The Ulster poet Robert Greacen, a member of Aosdána and former winner of the Irish Times Prize for Poetry, has died at the age of 87.
Born in Derry in 1920, he grew up in Belfast and spent much of his childhood in County Monaghan.
He was educated at Methdodist College, Belfast, and later studied at Trinity College, Dublin, where he began to publish poems and essays.
He lived in London for many years, working in journalism and adult education, and co-edited the 'Faber Book of Contemporary Poetry' in 1949 with Valentin Iremonger at the request of TS Eliot, before returning to Dublin, where he lived until his death.

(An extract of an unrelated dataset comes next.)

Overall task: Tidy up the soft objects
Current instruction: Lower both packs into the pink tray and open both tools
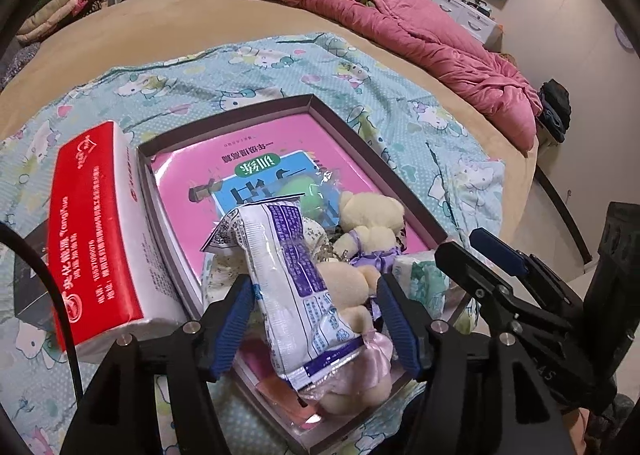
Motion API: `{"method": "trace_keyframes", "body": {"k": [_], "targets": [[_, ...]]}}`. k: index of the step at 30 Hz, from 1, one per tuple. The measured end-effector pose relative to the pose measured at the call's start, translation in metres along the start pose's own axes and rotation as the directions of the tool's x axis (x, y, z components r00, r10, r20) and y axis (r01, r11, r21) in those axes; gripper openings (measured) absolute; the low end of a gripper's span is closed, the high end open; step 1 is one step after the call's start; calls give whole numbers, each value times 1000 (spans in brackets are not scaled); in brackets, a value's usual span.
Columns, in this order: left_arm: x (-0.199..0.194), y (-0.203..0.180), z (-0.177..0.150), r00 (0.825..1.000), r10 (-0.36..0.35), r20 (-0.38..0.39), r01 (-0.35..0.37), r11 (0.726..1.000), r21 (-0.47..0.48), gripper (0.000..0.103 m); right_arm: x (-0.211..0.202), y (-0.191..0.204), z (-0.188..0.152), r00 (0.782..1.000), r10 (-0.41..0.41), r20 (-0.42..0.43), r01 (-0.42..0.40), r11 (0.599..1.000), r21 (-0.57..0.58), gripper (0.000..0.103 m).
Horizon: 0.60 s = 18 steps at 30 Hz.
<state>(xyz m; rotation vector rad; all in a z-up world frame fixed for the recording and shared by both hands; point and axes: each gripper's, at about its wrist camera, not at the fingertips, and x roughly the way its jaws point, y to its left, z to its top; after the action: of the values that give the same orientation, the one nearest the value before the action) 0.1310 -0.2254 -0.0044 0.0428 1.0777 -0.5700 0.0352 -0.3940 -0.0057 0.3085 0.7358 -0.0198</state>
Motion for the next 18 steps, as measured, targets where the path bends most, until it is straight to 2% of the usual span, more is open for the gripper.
{"method": "trace_keyframes", "body": {"k": [6,18], "targets": [[-14,-1,-6,999,31,23,-31,999,6,71,-5,2,0,1000,-15,10,15,1000,-7,77],[-46,10,-20,993,85,84,-83,996,-28,85,-21,19,6,1000,-4,23,5,999,-45,78]]}}
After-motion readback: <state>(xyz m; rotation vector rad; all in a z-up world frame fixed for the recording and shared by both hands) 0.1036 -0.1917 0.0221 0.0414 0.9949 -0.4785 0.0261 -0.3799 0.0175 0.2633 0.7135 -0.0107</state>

Robert Greacen won the Irish Times Literature Prize For Poetry for his 'Collected Poems 1944-1994' in 1995, after which he commented: "As a younger man I was a wordy spinner. My later work is less wordy, more compressed."
After his death, tributes were paid by fellow poets and academics.
The poet Anthony Cronin. a Saoi (senior member) of Aosdána said: "His early poems are remarkable, particularly 'The Blackbird', which is a strange and original poem."
Professor Terence Brown of Trinity College Dublin said: "We will miss the urbane, courteous intelligence that formed the basis of Robert's quiet toned, always engaging poetry."
A memorial service will be held in Findlater’s Church in Dublin on Saturday, 19 April.